EXERCISE DIRECTIONS:
Where does the string "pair" occur in the records? Copy each line that holds it.

DATA UNDER STUDY:
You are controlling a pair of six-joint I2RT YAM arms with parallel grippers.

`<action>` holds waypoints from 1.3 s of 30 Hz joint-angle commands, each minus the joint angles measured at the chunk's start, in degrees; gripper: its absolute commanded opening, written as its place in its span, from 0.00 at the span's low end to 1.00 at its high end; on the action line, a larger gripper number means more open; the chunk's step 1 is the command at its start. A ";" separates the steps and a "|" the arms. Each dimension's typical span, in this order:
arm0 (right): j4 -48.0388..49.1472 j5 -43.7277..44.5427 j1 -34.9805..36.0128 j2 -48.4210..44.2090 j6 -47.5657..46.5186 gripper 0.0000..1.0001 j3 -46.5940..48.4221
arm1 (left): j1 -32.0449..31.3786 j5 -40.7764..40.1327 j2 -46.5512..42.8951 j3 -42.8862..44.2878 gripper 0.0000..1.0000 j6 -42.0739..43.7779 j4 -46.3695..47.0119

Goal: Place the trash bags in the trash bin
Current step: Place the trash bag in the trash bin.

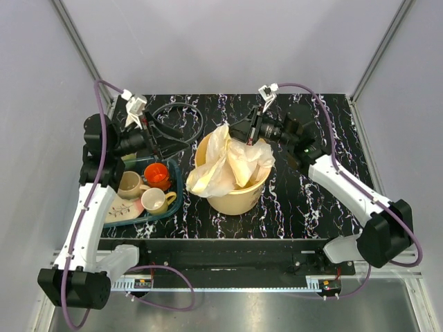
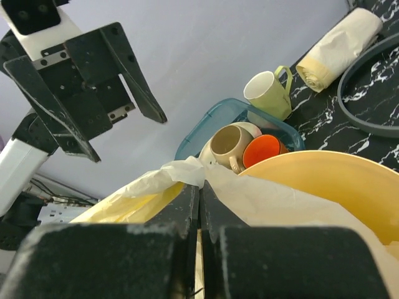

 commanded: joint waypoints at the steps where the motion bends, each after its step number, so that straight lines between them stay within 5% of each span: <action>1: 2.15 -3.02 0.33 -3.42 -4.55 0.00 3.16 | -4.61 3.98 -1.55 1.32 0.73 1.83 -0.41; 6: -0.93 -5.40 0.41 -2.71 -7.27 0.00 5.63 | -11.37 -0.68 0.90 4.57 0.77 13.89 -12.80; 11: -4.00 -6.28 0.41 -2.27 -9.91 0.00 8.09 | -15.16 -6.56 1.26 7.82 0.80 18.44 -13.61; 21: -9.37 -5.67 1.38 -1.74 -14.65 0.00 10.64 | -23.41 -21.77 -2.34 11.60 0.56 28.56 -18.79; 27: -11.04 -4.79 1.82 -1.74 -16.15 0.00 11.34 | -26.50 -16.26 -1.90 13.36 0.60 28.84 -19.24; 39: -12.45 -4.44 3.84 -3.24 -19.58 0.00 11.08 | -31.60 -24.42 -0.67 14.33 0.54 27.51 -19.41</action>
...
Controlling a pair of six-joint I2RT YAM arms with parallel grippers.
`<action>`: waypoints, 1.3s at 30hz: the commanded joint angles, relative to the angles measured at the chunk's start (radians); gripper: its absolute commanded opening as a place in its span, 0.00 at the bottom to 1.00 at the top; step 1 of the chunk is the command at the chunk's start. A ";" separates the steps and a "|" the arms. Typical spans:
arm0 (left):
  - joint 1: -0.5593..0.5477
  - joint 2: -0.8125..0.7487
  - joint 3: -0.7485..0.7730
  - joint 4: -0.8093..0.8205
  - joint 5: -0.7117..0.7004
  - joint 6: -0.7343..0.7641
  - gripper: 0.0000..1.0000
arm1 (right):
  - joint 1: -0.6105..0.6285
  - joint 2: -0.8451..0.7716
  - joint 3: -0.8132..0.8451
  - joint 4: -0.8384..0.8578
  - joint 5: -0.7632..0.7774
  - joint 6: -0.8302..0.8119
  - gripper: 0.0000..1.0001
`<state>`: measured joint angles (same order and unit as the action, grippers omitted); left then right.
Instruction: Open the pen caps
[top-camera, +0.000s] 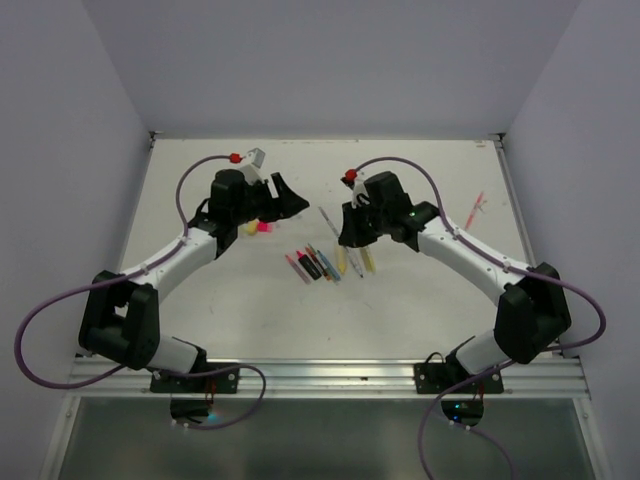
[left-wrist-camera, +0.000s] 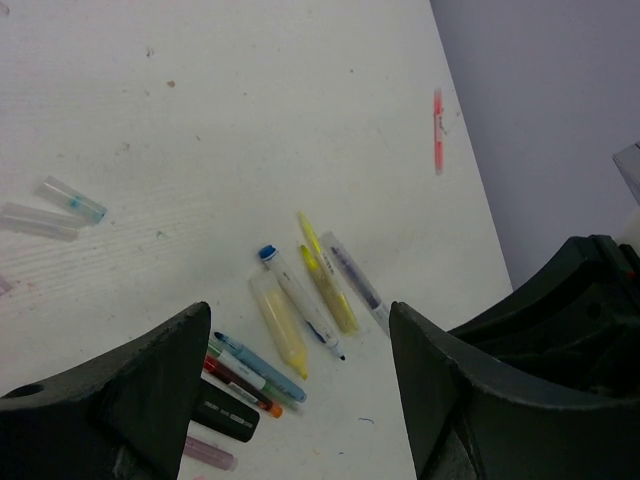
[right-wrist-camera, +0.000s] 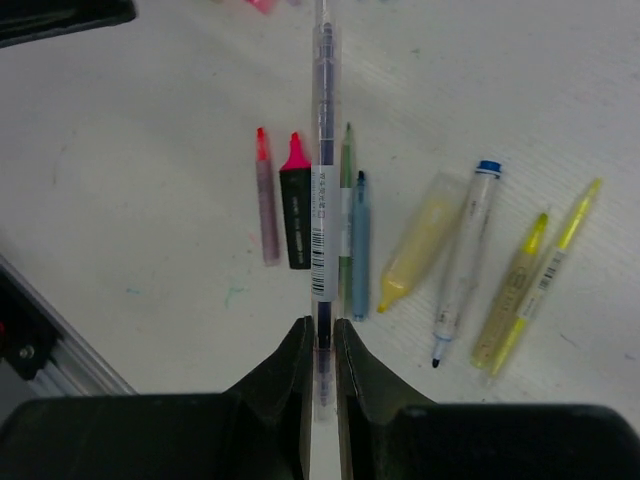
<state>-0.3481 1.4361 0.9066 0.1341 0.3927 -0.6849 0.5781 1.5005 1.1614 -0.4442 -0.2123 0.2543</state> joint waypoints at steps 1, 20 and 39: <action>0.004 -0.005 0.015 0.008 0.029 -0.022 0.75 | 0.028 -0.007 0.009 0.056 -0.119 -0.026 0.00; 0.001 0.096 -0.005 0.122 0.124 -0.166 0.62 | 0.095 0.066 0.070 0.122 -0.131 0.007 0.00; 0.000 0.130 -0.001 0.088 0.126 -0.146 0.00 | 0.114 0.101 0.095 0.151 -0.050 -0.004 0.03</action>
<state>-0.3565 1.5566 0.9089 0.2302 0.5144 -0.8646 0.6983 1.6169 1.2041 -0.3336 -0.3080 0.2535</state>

EXERCISE RESPONSE:
You are controlling a pair of six-joint I2RT YAM arms with parallel grippers.
Controlling a pair of six-joint I2RT YAM arms with parallel grippers.

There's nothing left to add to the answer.